In this collection edited by Alan G. Gross and Arthur E. Walzer, scholars in communication, rhetoric and composition, and philosophy seek to “reread” Aristotle’s Rhetoric from a purely rhetorical perspective. So important do these contributors find the Rhetoric, in fact, that a core tenet in this book is that “all subsequent rhetorical theory is but a series of responses to issues raised by the central work.”
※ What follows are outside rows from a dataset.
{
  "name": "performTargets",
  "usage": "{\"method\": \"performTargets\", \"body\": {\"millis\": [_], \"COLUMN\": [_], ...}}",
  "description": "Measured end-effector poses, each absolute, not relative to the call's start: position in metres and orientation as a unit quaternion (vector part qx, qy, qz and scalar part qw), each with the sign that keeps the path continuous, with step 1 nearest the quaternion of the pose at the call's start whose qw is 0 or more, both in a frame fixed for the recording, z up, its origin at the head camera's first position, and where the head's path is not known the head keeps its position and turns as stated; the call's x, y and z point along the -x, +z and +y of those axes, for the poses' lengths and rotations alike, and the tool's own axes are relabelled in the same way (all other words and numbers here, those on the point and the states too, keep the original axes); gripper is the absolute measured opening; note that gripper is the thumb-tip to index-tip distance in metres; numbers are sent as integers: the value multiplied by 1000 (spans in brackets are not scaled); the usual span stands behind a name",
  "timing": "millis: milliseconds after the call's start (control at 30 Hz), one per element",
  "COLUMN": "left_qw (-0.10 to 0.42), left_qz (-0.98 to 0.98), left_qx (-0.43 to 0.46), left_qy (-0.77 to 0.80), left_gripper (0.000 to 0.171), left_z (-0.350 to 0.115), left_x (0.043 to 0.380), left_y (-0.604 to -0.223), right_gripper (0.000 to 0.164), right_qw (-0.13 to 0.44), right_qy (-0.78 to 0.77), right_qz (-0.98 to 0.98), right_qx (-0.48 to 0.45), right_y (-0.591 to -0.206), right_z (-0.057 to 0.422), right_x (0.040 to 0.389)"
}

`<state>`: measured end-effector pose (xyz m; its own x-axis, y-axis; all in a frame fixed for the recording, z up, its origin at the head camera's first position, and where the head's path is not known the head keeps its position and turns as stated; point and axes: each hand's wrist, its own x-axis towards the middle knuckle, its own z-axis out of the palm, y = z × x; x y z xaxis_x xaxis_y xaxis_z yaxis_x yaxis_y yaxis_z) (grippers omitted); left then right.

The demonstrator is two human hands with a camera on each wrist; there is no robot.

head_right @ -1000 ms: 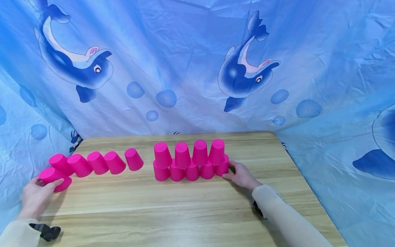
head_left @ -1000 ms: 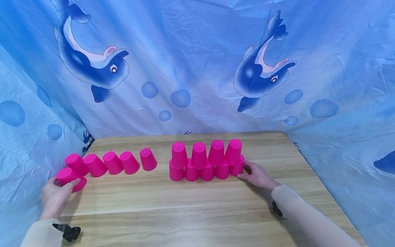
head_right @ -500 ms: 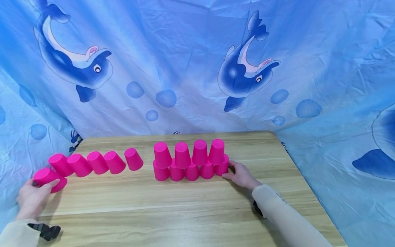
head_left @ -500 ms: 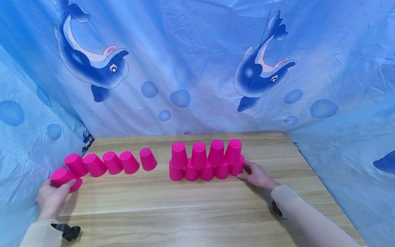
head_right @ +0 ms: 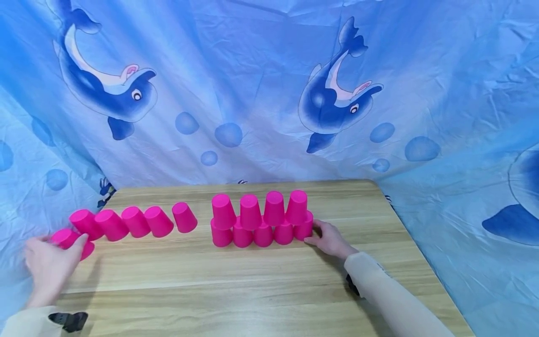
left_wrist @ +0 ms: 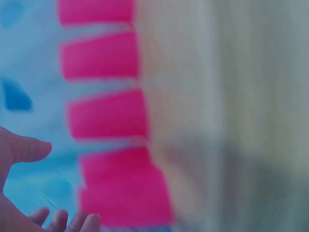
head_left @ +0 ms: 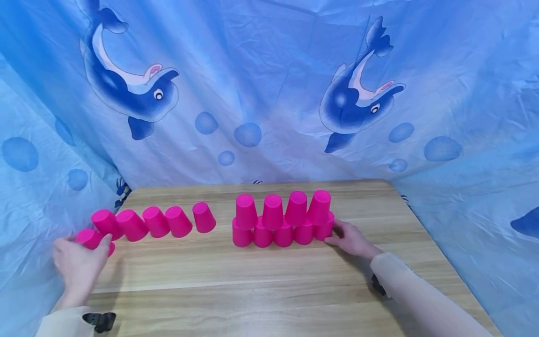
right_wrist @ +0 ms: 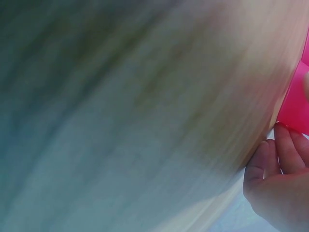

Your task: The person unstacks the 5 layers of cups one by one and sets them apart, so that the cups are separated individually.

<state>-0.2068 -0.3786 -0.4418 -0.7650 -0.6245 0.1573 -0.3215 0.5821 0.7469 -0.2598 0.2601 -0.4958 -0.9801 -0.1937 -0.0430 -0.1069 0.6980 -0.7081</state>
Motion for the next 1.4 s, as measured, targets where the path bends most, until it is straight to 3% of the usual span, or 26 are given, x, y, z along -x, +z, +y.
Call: {"method": "performTargets", "body": {"millis": [167,400,600,967,1400], "left_qw": [241,179,159,97,121], "left_qz": [-892,-879,-847,-843,-836], "left_qx": [-135,3,82,87,112], "left_qy": [-358,-442,-500,-522,-523], "left_gripper": [61,65,62,81,60], "left_z": [-319,-233,-179,-122,-111], "left_x": [211,219,233,250,252], "left_y": [-421,-398,-391,-395,-410], "right_gripper": [69,70,69,68,67], "right_qw": [58,58,55,54,50], "right_qy": [-375,-382,-381,-375,-379], "right_qz": [923,919,920,922,919], "right_qx": [72,75,75,83,93], "right_y": [-497,-501,-501,-499,-499], "right_z": [262,262,263,262,263], "right_x": [259,259,260,260,260]}}
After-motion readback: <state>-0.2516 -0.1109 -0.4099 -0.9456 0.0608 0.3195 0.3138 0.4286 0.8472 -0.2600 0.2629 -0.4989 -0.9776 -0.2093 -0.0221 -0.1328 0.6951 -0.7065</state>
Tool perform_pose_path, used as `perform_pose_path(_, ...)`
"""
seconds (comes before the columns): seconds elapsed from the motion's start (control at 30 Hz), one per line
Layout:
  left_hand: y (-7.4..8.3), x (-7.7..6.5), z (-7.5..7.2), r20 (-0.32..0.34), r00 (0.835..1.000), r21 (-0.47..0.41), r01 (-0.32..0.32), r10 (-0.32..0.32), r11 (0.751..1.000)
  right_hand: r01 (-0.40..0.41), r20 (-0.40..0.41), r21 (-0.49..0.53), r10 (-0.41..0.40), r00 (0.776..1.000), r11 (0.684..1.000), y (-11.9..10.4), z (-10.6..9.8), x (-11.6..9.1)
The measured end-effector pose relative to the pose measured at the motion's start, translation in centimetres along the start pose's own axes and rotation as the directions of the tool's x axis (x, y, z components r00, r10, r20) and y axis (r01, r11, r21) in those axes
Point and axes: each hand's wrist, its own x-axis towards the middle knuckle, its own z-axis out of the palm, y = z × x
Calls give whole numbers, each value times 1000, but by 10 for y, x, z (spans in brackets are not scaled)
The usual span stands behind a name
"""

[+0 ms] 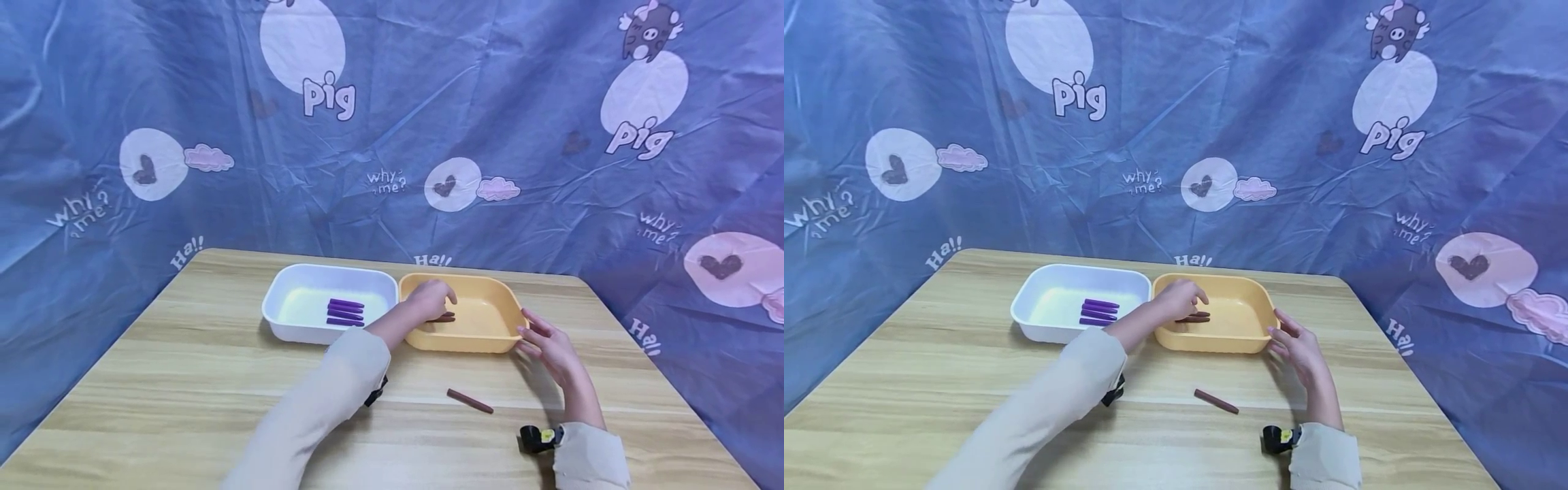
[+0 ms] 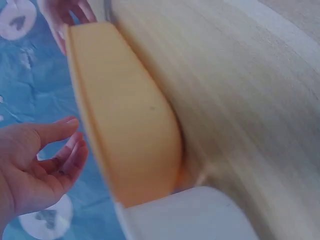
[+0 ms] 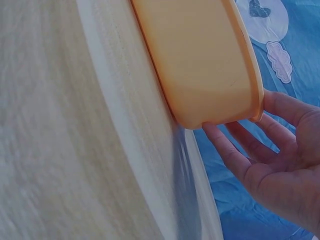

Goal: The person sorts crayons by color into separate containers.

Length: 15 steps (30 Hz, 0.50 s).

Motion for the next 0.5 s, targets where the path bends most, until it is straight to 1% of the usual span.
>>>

The essays reflect on questions basic to rhetoric as a humanistic discipline. Some explore the ways in which the Rhetoric explicates the nature of the art of rhetoric, noting that on this issue, the tensions within the Rhetoric often provide a direct passageway into our own conflicts.

Authors/Editors

Alan G. Gross is a professor of rhetoric at the University of Minnesota–Twin Cities. He is the author of The Rhetoric of Science and Starring the Text: The Place of Rhetoric in Science Studies. He is co-editor of Rhetorical Hermeneutics: Invention and Interpretation in the Age of Science and The Scientific Literature: A Guided Tour.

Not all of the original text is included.